* **Task brief**:
All lines from the one with "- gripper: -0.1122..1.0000" to the end of the listing below are to be transcribed exactly; both end lines are included, and no other lines are.
---+---
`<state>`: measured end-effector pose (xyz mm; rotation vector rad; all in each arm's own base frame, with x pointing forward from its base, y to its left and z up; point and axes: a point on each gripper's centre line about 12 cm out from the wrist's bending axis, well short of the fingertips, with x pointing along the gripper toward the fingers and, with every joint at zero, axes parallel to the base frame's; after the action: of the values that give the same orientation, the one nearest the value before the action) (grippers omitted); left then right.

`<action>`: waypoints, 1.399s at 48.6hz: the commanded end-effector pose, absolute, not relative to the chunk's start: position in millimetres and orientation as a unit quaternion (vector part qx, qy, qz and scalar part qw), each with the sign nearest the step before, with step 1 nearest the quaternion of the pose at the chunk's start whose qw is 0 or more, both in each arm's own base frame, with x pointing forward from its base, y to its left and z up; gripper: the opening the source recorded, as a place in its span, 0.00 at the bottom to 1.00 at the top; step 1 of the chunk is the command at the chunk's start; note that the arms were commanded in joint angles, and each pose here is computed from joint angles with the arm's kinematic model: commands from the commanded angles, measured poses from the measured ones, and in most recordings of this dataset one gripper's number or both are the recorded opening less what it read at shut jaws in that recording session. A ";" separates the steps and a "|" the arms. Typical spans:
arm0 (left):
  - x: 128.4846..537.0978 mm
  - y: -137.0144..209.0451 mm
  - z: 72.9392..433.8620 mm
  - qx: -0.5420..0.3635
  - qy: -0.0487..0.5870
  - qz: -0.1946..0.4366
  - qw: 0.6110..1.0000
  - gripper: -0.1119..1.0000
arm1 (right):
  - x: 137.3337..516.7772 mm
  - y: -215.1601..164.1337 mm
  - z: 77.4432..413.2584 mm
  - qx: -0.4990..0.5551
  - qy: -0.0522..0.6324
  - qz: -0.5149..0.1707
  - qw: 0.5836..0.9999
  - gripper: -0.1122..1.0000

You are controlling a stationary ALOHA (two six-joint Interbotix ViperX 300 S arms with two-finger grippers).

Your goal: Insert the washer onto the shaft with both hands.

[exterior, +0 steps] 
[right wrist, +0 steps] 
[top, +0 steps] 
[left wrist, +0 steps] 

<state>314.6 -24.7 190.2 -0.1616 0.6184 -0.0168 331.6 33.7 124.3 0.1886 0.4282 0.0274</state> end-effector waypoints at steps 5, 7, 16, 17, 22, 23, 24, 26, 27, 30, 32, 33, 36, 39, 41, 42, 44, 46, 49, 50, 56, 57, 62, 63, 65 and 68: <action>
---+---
* **Expected answer**:
  - gripper: -0.1122..1.0000

You are controlling a stationary ALOHA (two six-joint Interbotix ViperX 300 S arms with two-finger grippers).

Your goal: Insert the washer onto the shaft with both hands.

[exterior, +0 steps] 
[right wrist, +0 steps] 
[top, +0 steps] 
[left wrist, +0 steps] 

<state>314.6 -24.7 190.2 -0.1616 0.6184 -0.0168 331.6 33.7 124.3 0.1886 0.4282 0.0274</state> end-effector waypoints at steps 5, 7, 16, 17, 22, 23, 24, 26, 27, 30, 32, 33, 36, 39, 41, 42, 44, 46, 49, 50, 56, 57, 62, 63, 65 and 68: <action>

The exercise calls for nothing more.